Assigned task: Set down the entries once more, exactly as given.

Records shown:
***
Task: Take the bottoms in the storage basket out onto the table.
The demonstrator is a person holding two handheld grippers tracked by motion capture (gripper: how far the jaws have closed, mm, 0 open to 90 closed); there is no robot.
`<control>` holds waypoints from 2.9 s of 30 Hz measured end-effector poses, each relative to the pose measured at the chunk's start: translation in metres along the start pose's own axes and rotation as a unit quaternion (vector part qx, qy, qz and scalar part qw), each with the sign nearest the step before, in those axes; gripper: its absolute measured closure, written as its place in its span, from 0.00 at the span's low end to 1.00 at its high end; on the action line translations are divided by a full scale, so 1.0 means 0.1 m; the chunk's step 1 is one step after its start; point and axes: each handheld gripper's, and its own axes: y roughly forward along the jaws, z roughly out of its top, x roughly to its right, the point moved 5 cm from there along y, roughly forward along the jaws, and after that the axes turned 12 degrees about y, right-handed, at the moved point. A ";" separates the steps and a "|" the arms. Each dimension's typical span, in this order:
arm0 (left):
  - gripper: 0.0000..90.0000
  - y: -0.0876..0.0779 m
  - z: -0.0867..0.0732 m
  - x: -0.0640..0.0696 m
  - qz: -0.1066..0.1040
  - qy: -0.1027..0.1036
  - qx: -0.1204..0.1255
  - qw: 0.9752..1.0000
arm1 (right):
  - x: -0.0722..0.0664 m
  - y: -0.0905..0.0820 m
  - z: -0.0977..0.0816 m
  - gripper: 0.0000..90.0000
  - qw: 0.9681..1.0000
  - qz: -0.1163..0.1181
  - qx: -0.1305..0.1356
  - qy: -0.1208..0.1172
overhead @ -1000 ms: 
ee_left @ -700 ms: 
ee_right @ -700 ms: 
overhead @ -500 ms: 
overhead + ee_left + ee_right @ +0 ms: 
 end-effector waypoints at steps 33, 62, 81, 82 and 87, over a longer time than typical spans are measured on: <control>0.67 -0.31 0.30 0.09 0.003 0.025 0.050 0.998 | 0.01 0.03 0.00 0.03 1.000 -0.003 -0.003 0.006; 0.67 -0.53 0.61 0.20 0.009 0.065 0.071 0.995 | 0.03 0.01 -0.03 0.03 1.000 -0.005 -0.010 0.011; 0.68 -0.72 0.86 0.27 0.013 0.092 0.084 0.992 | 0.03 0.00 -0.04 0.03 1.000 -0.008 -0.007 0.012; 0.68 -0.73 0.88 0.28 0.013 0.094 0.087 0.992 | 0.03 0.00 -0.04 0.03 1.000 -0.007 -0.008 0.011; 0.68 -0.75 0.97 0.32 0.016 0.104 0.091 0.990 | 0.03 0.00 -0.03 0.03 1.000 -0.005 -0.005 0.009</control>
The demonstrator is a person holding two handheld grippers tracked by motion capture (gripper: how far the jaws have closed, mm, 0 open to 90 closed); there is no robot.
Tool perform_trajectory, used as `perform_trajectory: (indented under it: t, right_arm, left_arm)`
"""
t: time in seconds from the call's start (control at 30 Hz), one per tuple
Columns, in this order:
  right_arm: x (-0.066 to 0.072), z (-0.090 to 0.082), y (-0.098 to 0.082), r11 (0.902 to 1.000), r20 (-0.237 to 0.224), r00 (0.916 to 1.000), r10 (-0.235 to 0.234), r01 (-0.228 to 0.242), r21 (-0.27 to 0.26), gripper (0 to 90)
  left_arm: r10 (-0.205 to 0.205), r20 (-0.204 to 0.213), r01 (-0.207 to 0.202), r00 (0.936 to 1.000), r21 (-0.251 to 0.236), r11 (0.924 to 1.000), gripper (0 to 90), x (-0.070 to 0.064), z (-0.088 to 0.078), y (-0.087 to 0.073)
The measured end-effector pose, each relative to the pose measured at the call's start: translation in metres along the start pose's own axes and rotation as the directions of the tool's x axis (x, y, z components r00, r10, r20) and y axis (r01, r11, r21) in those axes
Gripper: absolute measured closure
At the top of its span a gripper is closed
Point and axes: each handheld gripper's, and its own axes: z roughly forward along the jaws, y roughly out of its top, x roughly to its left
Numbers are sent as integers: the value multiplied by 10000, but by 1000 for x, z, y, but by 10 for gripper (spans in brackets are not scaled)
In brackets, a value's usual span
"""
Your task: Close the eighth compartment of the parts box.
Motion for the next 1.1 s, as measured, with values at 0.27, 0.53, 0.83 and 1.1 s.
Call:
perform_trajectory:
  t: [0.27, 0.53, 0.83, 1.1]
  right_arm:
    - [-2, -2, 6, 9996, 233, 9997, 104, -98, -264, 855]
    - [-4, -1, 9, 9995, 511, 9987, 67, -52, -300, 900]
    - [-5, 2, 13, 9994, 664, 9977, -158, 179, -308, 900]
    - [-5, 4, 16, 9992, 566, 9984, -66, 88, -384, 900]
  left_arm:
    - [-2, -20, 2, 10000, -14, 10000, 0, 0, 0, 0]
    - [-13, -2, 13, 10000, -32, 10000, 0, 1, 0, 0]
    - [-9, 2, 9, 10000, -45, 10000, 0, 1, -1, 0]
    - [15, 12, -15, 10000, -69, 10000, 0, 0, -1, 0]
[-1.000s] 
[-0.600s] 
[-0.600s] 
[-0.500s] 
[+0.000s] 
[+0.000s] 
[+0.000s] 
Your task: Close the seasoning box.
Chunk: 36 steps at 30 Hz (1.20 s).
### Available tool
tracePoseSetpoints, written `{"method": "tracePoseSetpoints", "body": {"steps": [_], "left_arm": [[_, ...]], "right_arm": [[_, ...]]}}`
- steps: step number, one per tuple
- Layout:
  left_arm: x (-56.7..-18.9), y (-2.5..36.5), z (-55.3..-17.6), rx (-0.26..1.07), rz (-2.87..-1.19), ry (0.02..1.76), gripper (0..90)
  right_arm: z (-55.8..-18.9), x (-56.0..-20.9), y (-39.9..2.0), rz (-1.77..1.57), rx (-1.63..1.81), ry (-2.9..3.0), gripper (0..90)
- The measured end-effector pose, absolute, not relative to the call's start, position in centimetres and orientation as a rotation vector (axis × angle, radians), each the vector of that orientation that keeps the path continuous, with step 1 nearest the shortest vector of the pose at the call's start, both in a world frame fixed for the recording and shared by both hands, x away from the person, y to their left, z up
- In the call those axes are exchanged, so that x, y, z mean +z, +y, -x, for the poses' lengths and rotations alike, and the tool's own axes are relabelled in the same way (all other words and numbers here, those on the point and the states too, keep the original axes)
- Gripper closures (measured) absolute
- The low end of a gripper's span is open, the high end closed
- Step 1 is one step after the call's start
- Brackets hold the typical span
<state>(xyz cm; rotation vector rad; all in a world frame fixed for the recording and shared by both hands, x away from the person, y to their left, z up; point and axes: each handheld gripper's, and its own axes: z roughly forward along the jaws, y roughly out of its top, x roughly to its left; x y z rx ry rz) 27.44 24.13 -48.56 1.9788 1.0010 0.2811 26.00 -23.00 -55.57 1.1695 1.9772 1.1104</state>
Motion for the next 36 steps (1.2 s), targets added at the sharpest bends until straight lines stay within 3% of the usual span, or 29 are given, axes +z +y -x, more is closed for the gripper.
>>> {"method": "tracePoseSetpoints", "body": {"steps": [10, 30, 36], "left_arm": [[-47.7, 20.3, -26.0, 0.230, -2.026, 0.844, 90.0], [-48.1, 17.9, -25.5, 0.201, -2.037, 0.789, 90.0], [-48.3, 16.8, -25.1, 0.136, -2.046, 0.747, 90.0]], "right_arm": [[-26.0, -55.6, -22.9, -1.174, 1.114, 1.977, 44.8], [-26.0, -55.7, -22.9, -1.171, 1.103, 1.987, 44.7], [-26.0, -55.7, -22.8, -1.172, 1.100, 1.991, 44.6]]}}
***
Problem solution:
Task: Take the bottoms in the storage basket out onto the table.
The demonstrator is a person holding two handheld grippers tracked by motion capture (gripper: how far the jaws have closed, mm, 0 open to 90 closed); there is no robot.
`<control>` holds waypoints from 2.9 s of 30 Hz measured end-effector poses, each relative to the pose measured at the chunk's start: translation in metres along the start pose's own axes and rotation as a unit quaternion (vector part qx, qy, qz and scalar part qw), each with the sign nearest the step before, in those axes; gripper: its absolute measured closure, written as its place in its span, from 0.00 at the span's low end to 1.00 at its high end; on the action line translations are divided by a full scale, so 1.0 means 0.1 m; the chunk's step 1 is one step after its start; point and axes: each handheld gripper's, and its own axes: y roughly forward along the jaws, z roughly out of its top, x roughly to its right, the point moved 5 cm from there along y, roughly forward along the jaws, and after that the axes turned 12 degrees about y, right-handed, at the moved point. A ";" separates the steps and a "|" the arms. Each dimension's typical span, in this order:
arm0 (left):
  - gripper: 0.0000..90.0000
  - y: -0.0876..0.0779 m
  - z: -0.0867..0.0732 m
  - x: -0.0640..0.0696 m
  - qz: -0.1066..0.1040
  - qy: -0.1027..0.1036
  - qx: -0.1204..0.1255
  - qw: 0.9752..1.0000
arm1 (right):
  - x: -0.0722..0.0664 m
  - y: -0.0905..0.0820 m
  - z: -0.0977..0.0816 m
  - gripper: 0.0000..90.0000
  - qw: 0.9681..1.0000
  - qz: -0.1163..0.1181
  - qx: -0.1305..0.1356
  - qy: -0.1208..0.1172
overhead @ -1000 ms: 
ee_left @ -700 ms: 
ee_right @ -700 ms: 
overhead @ -500 ms: 
overhead + ee_left + ee_right @ +0 ms: 
 end-effector waypoints at steps 33, 62, 81, 82 and 87, over a longer time than typical spans are measured on: <control>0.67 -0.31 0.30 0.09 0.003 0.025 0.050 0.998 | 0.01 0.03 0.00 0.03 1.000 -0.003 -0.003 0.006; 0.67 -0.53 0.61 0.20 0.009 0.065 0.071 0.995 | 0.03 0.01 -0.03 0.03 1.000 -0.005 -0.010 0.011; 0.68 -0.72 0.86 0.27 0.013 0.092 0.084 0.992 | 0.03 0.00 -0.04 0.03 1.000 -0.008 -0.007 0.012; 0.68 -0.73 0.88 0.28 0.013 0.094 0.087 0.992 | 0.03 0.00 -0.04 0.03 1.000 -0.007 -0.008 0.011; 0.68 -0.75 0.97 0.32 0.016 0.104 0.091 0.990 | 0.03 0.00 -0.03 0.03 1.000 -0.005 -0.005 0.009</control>
The demonstrator is a person holding two handheld grippers tracked by motion capture (gripper: how far the jaws have closed, mm, 0 open to 90 closed); there is no robot.
Tool perform_trajectory, used as `perform_trajectory: (indented under it: t, right_arm, left_arm)`
"""
t: time in seconds from the call's start (control at 30 Hz), one per tuple
Columns, in this order:
  right_arm: x (-0.066 to 0.072), z (-0.090 to 0.082), y (-0.098 to 0.082), r11 (0.902 to 1.000), r20 (-0.237 to 0.224), r00 (0.916 to 1.000), r10 (-0.235 to 0.234), r01 (-0.228 to 0.242), r21 (-0.27 to 0.26), gripper (0 to 90)
  left_arm: r10 (-0.205 to 0.205), r20 (-0.204 to 0.213), r01 (-0.207 to 0.202), r00 (0.936 to 1.000), r21 (-0.251 to 0.236), r11 (0.924 to 1.000), gripper (0 to 90), x (-0.070 to 0.064), z (-0.088 to 0.078), y (-0.087 to 0.073)
The measured end-effector pose, each relative to the pose measured at the call's start: translation in metres along the start pose's own axes and rotation as the directions of the tool's x axis (x, y, z components r00, r10, r20) and y axis (r01, r11, r21) in those axes
Gripper: absolute measured closure
At the top of its span a gripper is closed
Point and axes: each handheld gripper's, and its own axes: z roughly forward along the jaws, y roughly out of its top, x roughly to its left
Numbers are sent as integers: the value multiplied by 10000, but by 1000 for x, z, y, but by 10 for gripper (spans in brackets are not scaled)
In brackets, a value's usual span
"""
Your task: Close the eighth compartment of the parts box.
Motion for the next 1.1 s, as measured, with values at 0.27, 0.53, 0.83 and 1.1 s.
Call:
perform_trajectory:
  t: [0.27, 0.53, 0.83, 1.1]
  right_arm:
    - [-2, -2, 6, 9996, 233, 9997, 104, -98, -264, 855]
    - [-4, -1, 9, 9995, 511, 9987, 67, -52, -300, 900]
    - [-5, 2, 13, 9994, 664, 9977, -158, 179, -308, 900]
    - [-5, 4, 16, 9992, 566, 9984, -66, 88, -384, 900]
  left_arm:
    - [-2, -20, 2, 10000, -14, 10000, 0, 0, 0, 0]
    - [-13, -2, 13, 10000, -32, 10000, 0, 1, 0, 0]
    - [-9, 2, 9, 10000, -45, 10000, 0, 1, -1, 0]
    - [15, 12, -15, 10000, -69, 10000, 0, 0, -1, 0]
[-1.000s] 
[-0.600s] 
[-0.600s] 
[-0.500s] 
[+0.000s] 
[+0.000s] 
[+0.000s] 
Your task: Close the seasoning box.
Chunk: 36 steps at 30 Hz (1.20 s).
### Available tool
tracePoseSetpoints, written `{"method": "tracePoseSetpoints", "body": {"steps": [_], "left_arm": [[_, ...]], "right_arm": [[_, ...]]}}`
- steps: step number, one per tuple
- Layout:
  left_arm: x (-56.7..-18.9), y (-2.5..36.5), z (-55.3..-17.6), rx (-0.26..1.07), rz (-2.87..-1.19), ry (0.02..1.76), gripper (0..90)
  right_arm: z (-55.8..-18.9), x (-56.0..-20.9), y (-39.9..2.0), rz (-1.77..1.57), rx (-1.63..1.81), ry (-2.9..3.0), gripper (0..90)
- The measured end-effector pose, absolute, not relative to the call's start, position in centimetres and orientation as a rotation vector (axis × angle, radians), each the vector of that orientation that keeps the path continuous, with step 1 nearest the shortest vector of the pose at the call's start, both in a world frame fixed for the recording and shared by both hands, x away from the person, y to their left, z up
- In the call those axes are exchanged, so that x, y, z mean +z, +y, -x, for the poses' lengths and rotations alike, and the tool's own axes are relabelled in the same way (all other words and numbers here, those on the point and the states too, keep the original axes)
- Gripper closures (measured) absolute
- The low end of a gripper's span is open, the high end closed
- Step 1 is one step after the call's start
- Brackets hold the typical span
<state>(xyz cm; rotation vector rad; all in a world frame fixed for the recording and shared by both hands, x away from the person, y to their left, z up; point and axes: each handheld gripper's, and its own axes: z roughly forward along the jaws, y roughly out of its top, x roughly to its left; x y z rx ry rz) 27.44 24.13 -48.56 1.9788 1.0010 0.2811 26.00 -23.00 -55.57 1.1695 1.9772 1.1104</state>
Motion for the next 36 steps (1.2 s), targets added at the sharpest bends until straight lines stay within 3% of the usual span, or 29 are given, axes +z +y -x, more is closed for the gripper.
>>> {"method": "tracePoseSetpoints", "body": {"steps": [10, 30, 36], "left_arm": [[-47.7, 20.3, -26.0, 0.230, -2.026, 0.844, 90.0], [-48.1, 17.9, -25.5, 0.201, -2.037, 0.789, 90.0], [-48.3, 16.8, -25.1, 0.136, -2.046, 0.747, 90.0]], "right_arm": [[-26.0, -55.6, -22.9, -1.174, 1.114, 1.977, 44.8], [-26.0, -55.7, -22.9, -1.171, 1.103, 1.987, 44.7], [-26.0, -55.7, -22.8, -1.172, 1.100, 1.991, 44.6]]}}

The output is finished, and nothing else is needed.